▶ **WHAT THE TASK ASKS**:
In full and without alteration, copy the listing.

▶ **DATA EXCERPT**:
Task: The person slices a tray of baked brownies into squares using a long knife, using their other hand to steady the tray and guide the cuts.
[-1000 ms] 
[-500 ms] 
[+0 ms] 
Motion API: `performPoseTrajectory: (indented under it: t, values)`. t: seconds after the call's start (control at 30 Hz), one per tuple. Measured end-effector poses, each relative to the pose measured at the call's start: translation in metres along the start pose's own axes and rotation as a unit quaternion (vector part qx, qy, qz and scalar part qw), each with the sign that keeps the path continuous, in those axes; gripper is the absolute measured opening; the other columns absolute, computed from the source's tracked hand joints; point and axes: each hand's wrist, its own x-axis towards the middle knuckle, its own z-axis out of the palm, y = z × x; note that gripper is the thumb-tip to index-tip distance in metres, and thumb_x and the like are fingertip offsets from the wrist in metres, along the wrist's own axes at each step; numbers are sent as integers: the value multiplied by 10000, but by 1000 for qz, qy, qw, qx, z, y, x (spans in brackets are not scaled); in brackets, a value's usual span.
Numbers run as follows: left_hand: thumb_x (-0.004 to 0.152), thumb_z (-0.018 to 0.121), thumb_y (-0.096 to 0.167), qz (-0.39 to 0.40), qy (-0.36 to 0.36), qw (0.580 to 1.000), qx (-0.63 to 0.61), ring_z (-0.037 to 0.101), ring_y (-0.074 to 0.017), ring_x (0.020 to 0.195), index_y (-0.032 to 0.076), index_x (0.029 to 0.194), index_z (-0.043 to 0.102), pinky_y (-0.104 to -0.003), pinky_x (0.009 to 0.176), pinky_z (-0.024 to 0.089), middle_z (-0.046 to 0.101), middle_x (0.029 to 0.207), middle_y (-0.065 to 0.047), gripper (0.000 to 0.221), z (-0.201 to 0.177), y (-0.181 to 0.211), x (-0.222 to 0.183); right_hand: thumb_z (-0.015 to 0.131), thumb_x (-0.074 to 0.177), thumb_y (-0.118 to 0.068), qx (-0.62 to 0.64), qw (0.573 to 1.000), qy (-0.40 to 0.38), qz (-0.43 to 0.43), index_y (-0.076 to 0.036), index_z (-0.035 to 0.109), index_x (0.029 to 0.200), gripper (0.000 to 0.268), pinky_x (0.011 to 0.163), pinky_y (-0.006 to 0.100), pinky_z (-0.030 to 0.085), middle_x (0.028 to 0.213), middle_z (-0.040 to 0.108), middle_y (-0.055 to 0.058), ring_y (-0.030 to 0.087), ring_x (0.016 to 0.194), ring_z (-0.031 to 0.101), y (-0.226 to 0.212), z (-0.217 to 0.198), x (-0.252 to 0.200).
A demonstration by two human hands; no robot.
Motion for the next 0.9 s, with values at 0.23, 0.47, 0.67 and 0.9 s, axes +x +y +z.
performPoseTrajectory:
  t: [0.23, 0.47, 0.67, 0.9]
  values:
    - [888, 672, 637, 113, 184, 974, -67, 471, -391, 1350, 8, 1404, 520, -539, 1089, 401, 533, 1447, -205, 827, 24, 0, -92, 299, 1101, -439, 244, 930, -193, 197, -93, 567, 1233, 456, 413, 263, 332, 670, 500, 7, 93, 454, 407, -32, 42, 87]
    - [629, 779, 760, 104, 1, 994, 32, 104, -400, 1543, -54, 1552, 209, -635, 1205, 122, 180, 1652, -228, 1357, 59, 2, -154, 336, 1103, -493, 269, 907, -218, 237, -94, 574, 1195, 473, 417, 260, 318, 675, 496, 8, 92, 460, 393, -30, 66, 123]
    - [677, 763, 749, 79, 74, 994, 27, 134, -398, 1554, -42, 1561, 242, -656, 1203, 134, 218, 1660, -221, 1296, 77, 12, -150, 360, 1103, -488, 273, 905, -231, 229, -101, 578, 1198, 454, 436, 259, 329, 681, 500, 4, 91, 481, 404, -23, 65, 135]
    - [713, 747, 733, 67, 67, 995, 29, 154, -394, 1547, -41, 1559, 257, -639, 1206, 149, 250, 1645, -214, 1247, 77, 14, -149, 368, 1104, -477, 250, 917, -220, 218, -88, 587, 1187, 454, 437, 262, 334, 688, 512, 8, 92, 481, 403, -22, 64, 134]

▶ **FINISHED TASK**:
Task: The person slices a tray of baked brownies into squares using a long knife, using their other hand to steady the tray and guide the cuts.
[-1000 ms] 
[-500 ms] 
[+0 ms] 
Motion API: `performPoseTrajectory: (indented under it: t, values)`. t: seconds after the call's start (control at 30 Hz), one per tuple. Measured end-effector poses, each relative to the pose measured at the call's start: translation in metres along the start pose's own axes and rotation as a unit quaternion (vector part qx, qy, qz and scalar part qw), each with the sign that keeps the path continuous, in those axes; gripper is the absolute measured opening; the other columns absolute, computed from the source's tracked hand joints; point and axes: each hand's wrist, its own x-axis towards the middle knuckle, its own z-axis out of the palm, y = z × x; note that gripper is the thumb-tip to index-tip distance in metres, and thumb_x and the like are fingertip offsets from the wrist in metres, along the wrist's own axes at each step; numbers are sent as integers: the value multiplied by 10000, but by 1000 for qz, qy, qw, qx, z, y, x (spans in brackets are not scaled); in brackets, a value's usual span.
Numbers run as follows: left_hand: thumb_x (-0.004 to 0.152), thumb_z (-0.018 to 0.121), thumb_y (-0.096 to 0.167), qz (-0.39 to 0.40), qy (-0.36 to 0.36), qw (0.580 to 1.000), qx (-0.63 to 0.61), ring_z (-0.037 to 0.101), ring_y (-0.074 to 0.017), ring_x (0.020 to 0.195), index_y (-0.032 to 0.076), index_x (0.029 to 0.194), index_z (-0.043 to 0.102), pinky_y (-0.104 to -0.003), pinky_x (0.009 to 0.176), pinky_z (-0.024 to 0.089), middle_z (-0.046 to 0.101), middle_x (0.029 to 0.207), middle_y (-0.065 to 0.047), gripper (0.000 to 0.221), z (-0.201 to 0.177), y (-0.181 to 0.211), x (-0.222 to 0.183); right_hand: thumb_z (-0.015 to 0.131), thumb_x (-0.074 to 0.177), thumb_y (-0.118 to 0.068), qx (-0.62 to 0.64), qw (0.573 to 1.000), qy (-0.40 to 0.38), qz (-0.43 to 0.43), index_y (-0.076 to 0.036), index_z (-0.035 to 0.109), index_x (0.029 to 0.200), gripper (0.000 to 0.268), pinky_x (0.011 to 0.163), pinky_y (-0.006 to 0.100), pinky_z (-0.030 to 0.085), middle_x (0.028 to 0.213), middle_z (-0.040 to 0.108), middle_y (-0.055 to 0.058), ring_y (-0.030 to 0.087), ring_x (0.016 to 0.194), ring_z (-0.031 to 0.101), y (-0.226 to 0.212), z (-0.217 to 0.198), x (-0.252 to 0.200).
A demonstration by two human hands; no robot.
Motion for the next 0.9 s, with values at 0.23, 0.47, 0.67 and 0.9 s, axes +x +y +z.
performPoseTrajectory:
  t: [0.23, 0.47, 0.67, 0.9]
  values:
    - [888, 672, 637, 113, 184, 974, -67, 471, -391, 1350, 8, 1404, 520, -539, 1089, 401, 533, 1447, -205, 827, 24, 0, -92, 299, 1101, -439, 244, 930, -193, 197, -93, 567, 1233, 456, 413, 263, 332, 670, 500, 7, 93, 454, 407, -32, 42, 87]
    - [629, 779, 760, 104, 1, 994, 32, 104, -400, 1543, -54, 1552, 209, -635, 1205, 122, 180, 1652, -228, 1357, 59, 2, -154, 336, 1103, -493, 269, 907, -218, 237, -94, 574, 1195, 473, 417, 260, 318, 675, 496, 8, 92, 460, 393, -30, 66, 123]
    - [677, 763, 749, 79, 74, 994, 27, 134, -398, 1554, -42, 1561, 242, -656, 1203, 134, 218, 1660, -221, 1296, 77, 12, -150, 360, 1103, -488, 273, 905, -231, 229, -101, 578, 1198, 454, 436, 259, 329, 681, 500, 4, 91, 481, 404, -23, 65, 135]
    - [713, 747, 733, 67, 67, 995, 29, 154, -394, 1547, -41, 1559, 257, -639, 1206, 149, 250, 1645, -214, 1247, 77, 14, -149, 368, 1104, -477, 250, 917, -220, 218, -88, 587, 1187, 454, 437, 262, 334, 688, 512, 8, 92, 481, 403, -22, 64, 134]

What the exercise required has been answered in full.